Ten Great Events in History by James Johonnot

Ten Great Events in History by James Johonnot

Author:James Johonnot
Language: eng
Format: epub
ISBN: 9781620115275
Publisher: Duke Classics

Chapter VI - Defence of Freedom on Dutch Dikes


After the destruction of the Roman Empire all Europe was in a state of anarchy. The long domination of Rome, and the general acceptance of the Roman idea that "the state is everything and the individual man nothing," had unfitted the people for self-government. While Rome fell, the system of Rome, leading to absolute monarchy, persisted, and out of it grew the present governments of Europe. The conquering Goths brought in a modifying condition which changed the whole relations of monarch to people. In their social and political relations chieftains of tribes or clans divided power with the monarch, and for many centuries there was continuous warfare between these antagonistic ideas. This period is known as the "dark ages," for while it lasted there was little visible progress, and an apparent almost entire forgetfulness of the ancient civilizations.

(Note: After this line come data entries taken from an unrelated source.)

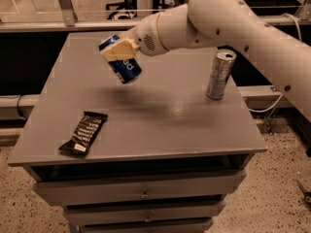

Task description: Place pepsi can upright

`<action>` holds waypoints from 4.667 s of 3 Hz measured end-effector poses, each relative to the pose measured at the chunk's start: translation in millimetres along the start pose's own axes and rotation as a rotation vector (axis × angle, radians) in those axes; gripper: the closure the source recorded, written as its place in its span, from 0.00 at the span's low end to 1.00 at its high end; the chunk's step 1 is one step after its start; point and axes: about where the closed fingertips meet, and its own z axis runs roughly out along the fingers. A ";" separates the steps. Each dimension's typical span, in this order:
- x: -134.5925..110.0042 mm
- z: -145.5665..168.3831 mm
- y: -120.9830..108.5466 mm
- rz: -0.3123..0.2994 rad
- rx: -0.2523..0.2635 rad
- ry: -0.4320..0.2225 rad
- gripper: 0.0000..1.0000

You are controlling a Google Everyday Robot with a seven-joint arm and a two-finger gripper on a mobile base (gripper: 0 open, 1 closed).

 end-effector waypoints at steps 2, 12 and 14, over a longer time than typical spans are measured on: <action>28.0 -4.9 -9.3 -0.018 -0.029 -0.221 1.00; 79.8 -62.5 52.6 0.097 0.053 -0.364 0.00; 58.2 -111.5 54.1 0.079 0.066 -0.253 0.00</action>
Offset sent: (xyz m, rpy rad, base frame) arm 0.0038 -0.0298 -0.0275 0.2945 -0.1606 0.0429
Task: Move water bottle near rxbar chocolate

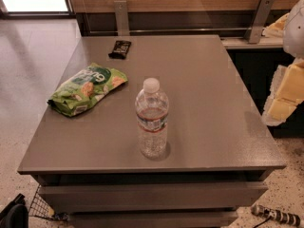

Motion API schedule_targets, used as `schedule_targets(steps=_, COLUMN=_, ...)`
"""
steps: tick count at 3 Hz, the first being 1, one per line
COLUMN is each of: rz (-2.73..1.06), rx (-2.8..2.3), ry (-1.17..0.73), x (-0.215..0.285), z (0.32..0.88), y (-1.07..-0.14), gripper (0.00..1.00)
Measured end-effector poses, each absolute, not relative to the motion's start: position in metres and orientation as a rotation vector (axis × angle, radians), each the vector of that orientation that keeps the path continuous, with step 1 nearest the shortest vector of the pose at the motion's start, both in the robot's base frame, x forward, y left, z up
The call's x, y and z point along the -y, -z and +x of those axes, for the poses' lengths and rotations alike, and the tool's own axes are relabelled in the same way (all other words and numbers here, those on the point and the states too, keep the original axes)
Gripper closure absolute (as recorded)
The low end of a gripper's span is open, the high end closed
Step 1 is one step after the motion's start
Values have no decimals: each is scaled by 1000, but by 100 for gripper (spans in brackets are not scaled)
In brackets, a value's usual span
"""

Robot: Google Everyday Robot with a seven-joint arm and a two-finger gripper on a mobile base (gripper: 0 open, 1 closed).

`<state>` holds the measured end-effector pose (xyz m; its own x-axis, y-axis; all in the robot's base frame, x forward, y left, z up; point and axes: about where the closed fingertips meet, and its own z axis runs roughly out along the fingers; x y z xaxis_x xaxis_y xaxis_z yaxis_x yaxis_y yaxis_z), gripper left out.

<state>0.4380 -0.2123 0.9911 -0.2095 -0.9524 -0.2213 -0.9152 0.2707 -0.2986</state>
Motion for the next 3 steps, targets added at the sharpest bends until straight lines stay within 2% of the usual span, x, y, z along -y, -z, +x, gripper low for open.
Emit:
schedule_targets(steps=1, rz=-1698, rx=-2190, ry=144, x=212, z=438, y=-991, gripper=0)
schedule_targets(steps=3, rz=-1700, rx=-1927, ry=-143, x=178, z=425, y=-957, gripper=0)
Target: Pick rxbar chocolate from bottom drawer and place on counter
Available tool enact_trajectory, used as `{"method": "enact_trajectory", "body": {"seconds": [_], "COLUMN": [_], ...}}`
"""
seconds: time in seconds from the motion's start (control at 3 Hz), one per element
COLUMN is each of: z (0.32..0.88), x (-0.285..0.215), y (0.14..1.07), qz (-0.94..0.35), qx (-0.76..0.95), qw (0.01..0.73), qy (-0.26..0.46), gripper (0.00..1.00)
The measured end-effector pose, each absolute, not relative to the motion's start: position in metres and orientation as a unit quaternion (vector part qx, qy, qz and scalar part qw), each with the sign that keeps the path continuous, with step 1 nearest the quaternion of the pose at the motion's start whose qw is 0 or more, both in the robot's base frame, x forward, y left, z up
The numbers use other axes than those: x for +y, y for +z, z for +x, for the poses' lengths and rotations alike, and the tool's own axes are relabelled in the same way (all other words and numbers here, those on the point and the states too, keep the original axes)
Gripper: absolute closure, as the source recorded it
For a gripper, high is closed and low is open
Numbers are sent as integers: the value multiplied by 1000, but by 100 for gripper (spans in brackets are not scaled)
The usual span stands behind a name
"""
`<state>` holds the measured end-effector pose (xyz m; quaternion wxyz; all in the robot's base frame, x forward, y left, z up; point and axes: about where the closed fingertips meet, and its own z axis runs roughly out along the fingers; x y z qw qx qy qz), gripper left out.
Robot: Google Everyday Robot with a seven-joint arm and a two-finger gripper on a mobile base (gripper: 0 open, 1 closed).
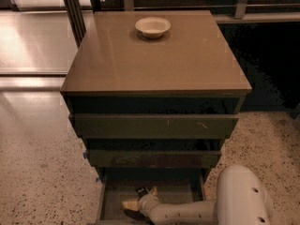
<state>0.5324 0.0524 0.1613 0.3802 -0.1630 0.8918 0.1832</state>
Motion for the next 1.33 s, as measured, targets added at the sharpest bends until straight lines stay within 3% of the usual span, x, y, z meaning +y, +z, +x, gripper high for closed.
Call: {"method": "enact_trajectory", "body": {"seconds": [1.33], "z": [529], "x": [25], "y": [86], "qz": [-203], "qx": [929], "qw": [296], "qy": [94], "gripper": [0]}}
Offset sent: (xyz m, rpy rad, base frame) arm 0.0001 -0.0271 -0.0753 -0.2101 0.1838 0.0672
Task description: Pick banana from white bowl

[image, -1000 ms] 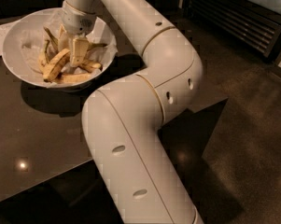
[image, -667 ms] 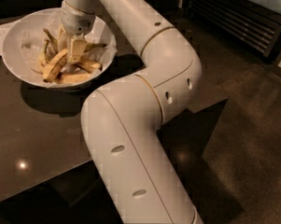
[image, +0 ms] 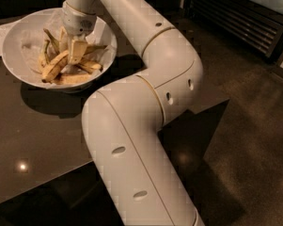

During the dark ages roving bands of freebooters wandered about from place to place, engaged in robbery, rapine, and murder. To resist this systematic plunder the people placed themselves under the guardianship of some powerful chieftain in the vicinity, and paid a certain amount of their earnings for the privilege of enjoying the remainder. Hence there grew up, in the Gothic communities of Europe, that peculiar state of society known as "the feudal system." A great chieftain or lord lived in a strong castle built for defense against neighboring lords. A retinue of soldiers was in immediate attendance, who, when not engaged in war, passed their time in hunting and debauchery. All the expenses and waste of the castle and its occupants were defrayed by the peasants who cultivated the lands, and who were all obliged to take up arms whenever their lord's dominions were invaded.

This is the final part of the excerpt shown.